Facilities Inspection Sample Clauses

Facilities Inspection. (i) Purchaser shall have the right, at Purchaser’s expense, to inspect the physical condition of the Owned Real Property (collectively, “Building Issues”) during the Inspection Period. These inspections shall be conducted during regular business hours by qualified inspectors or employees of Purchaser or its affiliates following not less than three (3) business days notice to Seller, and a representative of Seller is entitled to be present at any inspection. Prior to entry upon the Owned Real Property, Purchaser will confirm to Seller the existence of general liability insurance in coverage amounts reasonably acceptable to Seller. Any physical disturbance to the Owned Real Property shall be subject to Seller’s prior approval, which may be subject to such reasonable repair and restoration conditions as Seller may impose (including, without limitation, the obligation to repair any disturbed area to its condition immediately prior to that disturbance). Purchaser promptly shall provide Seller with copies of any and all written reports in connection with those inspections, at no cost to Seller, upon Seller’s request. (ii) Purchaser shall return the Owned Real Property to the condition existing prior to any tests and inspections performed by Purchaser or Purchaser’s representatives, as determined by Seller in its reasonable discretion. Purchaser shall indemnify, hold harmless and, if requested by Seller (in Seller’s sole discretion), defend (with counsel approved by Seller) Seller, together with Seller’s affiliates, parent and subsidiary entities, successors, assigns, partners, managers, employees, officers, directors, shareholders, counsel, representatives, agents, from and against any and all damages, mechanics’ liens, liabilities, losses, demands, actions, causes of action, claims, costs and expenses (including, without limitation, reasonable attorneys’ fees and the cost of appeals) from or relating to Purchaser’s or its employee’s, agent’s, representative’s, or contractor’s entry onto the Owned Real Property, and any inspections or other matters performed by Purchaser with respect to the Owned Real Property. The provisions of this Section 1.10 shall survive Closing or any termination of this Agreement.
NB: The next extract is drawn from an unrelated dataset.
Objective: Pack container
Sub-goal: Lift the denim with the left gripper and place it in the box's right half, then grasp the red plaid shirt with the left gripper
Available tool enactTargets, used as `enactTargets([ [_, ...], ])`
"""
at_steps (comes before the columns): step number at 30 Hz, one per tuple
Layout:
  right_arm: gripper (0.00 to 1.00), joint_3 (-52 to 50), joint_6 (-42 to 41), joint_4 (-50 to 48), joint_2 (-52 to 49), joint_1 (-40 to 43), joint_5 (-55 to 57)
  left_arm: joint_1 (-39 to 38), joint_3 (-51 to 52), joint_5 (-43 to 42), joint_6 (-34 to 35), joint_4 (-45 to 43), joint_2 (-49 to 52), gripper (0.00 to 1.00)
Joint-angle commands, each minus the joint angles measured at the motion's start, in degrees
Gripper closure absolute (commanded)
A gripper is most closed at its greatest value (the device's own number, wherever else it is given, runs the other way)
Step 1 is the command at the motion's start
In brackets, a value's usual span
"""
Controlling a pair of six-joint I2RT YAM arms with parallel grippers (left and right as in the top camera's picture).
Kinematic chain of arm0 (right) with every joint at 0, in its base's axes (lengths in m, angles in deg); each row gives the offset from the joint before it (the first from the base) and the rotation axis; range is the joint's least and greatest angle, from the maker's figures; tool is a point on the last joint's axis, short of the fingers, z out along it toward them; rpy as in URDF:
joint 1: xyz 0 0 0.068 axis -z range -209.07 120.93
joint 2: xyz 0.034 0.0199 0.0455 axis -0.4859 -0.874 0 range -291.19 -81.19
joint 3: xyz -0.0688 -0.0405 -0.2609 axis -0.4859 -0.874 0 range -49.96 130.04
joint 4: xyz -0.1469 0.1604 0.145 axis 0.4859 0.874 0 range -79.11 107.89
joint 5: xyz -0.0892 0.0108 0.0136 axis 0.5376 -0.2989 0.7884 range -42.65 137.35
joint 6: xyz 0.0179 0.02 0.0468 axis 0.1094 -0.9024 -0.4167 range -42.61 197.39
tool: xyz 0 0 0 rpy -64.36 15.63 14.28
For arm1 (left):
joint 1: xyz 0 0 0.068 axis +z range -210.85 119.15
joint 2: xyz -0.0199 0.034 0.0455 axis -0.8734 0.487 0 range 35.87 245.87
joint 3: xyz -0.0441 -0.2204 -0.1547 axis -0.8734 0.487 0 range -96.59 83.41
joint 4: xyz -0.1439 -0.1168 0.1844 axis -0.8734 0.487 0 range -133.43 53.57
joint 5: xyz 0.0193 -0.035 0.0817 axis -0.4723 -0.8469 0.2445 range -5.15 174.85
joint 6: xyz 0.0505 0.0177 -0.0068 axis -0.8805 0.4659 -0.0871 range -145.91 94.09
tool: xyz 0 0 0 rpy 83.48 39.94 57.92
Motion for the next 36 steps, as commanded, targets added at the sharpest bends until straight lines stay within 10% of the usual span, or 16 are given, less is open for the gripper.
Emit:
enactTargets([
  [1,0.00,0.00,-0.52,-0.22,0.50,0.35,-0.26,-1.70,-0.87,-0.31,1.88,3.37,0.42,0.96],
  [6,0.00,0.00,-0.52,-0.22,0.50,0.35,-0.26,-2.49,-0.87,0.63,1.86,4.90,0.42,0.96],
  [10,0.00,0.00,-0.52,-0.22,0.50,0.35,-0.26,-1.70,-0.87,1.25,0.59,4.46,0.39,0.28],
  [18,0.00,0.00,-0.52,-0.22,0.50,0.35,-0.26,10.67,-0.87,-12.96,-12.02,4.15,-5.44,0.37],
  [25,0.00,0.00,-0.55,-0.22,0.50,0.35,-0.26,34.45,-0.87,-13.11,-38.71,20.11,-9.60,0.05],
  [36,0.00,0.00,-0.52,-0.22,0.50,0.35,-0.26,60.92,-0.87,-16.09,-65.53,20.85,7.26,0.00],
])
Facilities Inspection. Purchaser shall have the right, for and during the period ending 45 calendar days following the date of execution of this Agreement (the “Inspection Period”), to inspect the physical condition of the Real Property for use as a bank, including, without limitation, compliance of the Real Property with the provisions of the Americans with Disabilities Act (collectively, “Inspection Issues”). These inspections shall be conducted during regular business hours by qualified inspectors or employees of Purchaser or its affiliates following not less than three business days notice to Seller. Prior to entry upon the property, Purchaser will confirm to Seller the existence of general liability insurance in coverage amounts reasonably acceptable to Seller. Any physical disturbance to the Real Property shall be subject to Seller’s prior approval, which may be subject to such reasonable repair and restoration conditions as Seller may impose (including, without limitation, the obligation to repair any disturbed area to its condition immediately prior to that disturbance). Purchaser promptly shall provide Seller with copies of any and all written reports in connection with those inspections, at no cost to Seller, upon Seller’s request.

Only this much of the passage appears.